Data Collection
The certificates collection is composed of all unique certificates that we've seen in any of our scanning (of IPv4 or Alexa) and through synchronizing with known public certificate transparency servers. When scanning, we collect certificates seen in any TLS handshake (including non-HTTPS protocols like SMTP+STARTTLS).
X.509 Parsing
We parse certificates using ZCrypto, an open source Go-based cryptographic library.
Browser Validation
We validate certificates against the published root stores for Mozilla NSS, Microsoft, and Apple. To accommodate "trans-valid" certificates (where an intermediate certificate needed for validation is missing), we maintain a known set of intermediates for each root store, which we use to help during validation.
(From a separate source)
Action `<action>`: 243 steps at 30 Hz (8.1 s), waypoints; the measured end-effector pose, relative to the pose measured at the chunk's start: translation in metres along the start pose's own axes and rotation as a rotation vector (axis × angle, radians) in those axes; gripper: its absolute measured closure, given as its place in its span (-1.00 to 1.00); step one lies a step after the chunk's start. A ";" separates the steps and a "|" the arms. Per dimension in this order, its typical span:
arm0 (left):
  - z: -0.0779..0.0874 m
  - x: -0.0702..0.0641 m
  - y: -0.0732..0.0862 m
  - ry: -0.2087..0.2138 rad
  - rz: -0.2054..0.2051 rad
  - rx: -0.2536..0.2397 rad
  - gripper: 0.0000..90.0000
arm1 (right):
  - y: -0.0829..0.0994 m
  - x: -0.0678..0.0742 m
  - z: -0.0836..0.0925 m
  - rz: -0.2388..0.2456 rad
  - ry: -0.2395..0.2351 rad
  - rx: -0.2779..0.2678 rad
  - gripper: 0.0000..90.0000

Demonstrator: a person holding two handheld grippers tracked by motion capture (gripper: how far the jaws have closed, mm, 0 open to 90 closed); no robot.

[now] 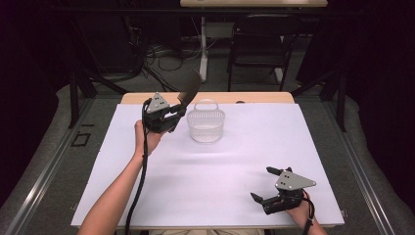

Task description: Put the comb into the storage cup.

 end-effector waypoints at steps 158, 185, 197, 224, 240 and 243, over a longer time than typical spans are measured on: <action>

Validation is performed using ZCrypto.
Note: We do not currently process browser-blacklisted certificates (e.g., certificates in OneCRL).
Certificate Linting
We lint (i.e., check for construction issues) certificates using the ZLint library.
Usage
Information
BigQuery dataset: censys-io.certifcates_public
The full Certificates dataset schema can be explored here [more information]
Example
Calculate the breakdown of cryptographic keys for certificates:
SELECT COUNT(*), parsed.subject_key_info.key_algorithm.name
FROM `censys-io.certificates_public.certificates`
GROUP BY parsed.subject_key_info.key_algorithm.name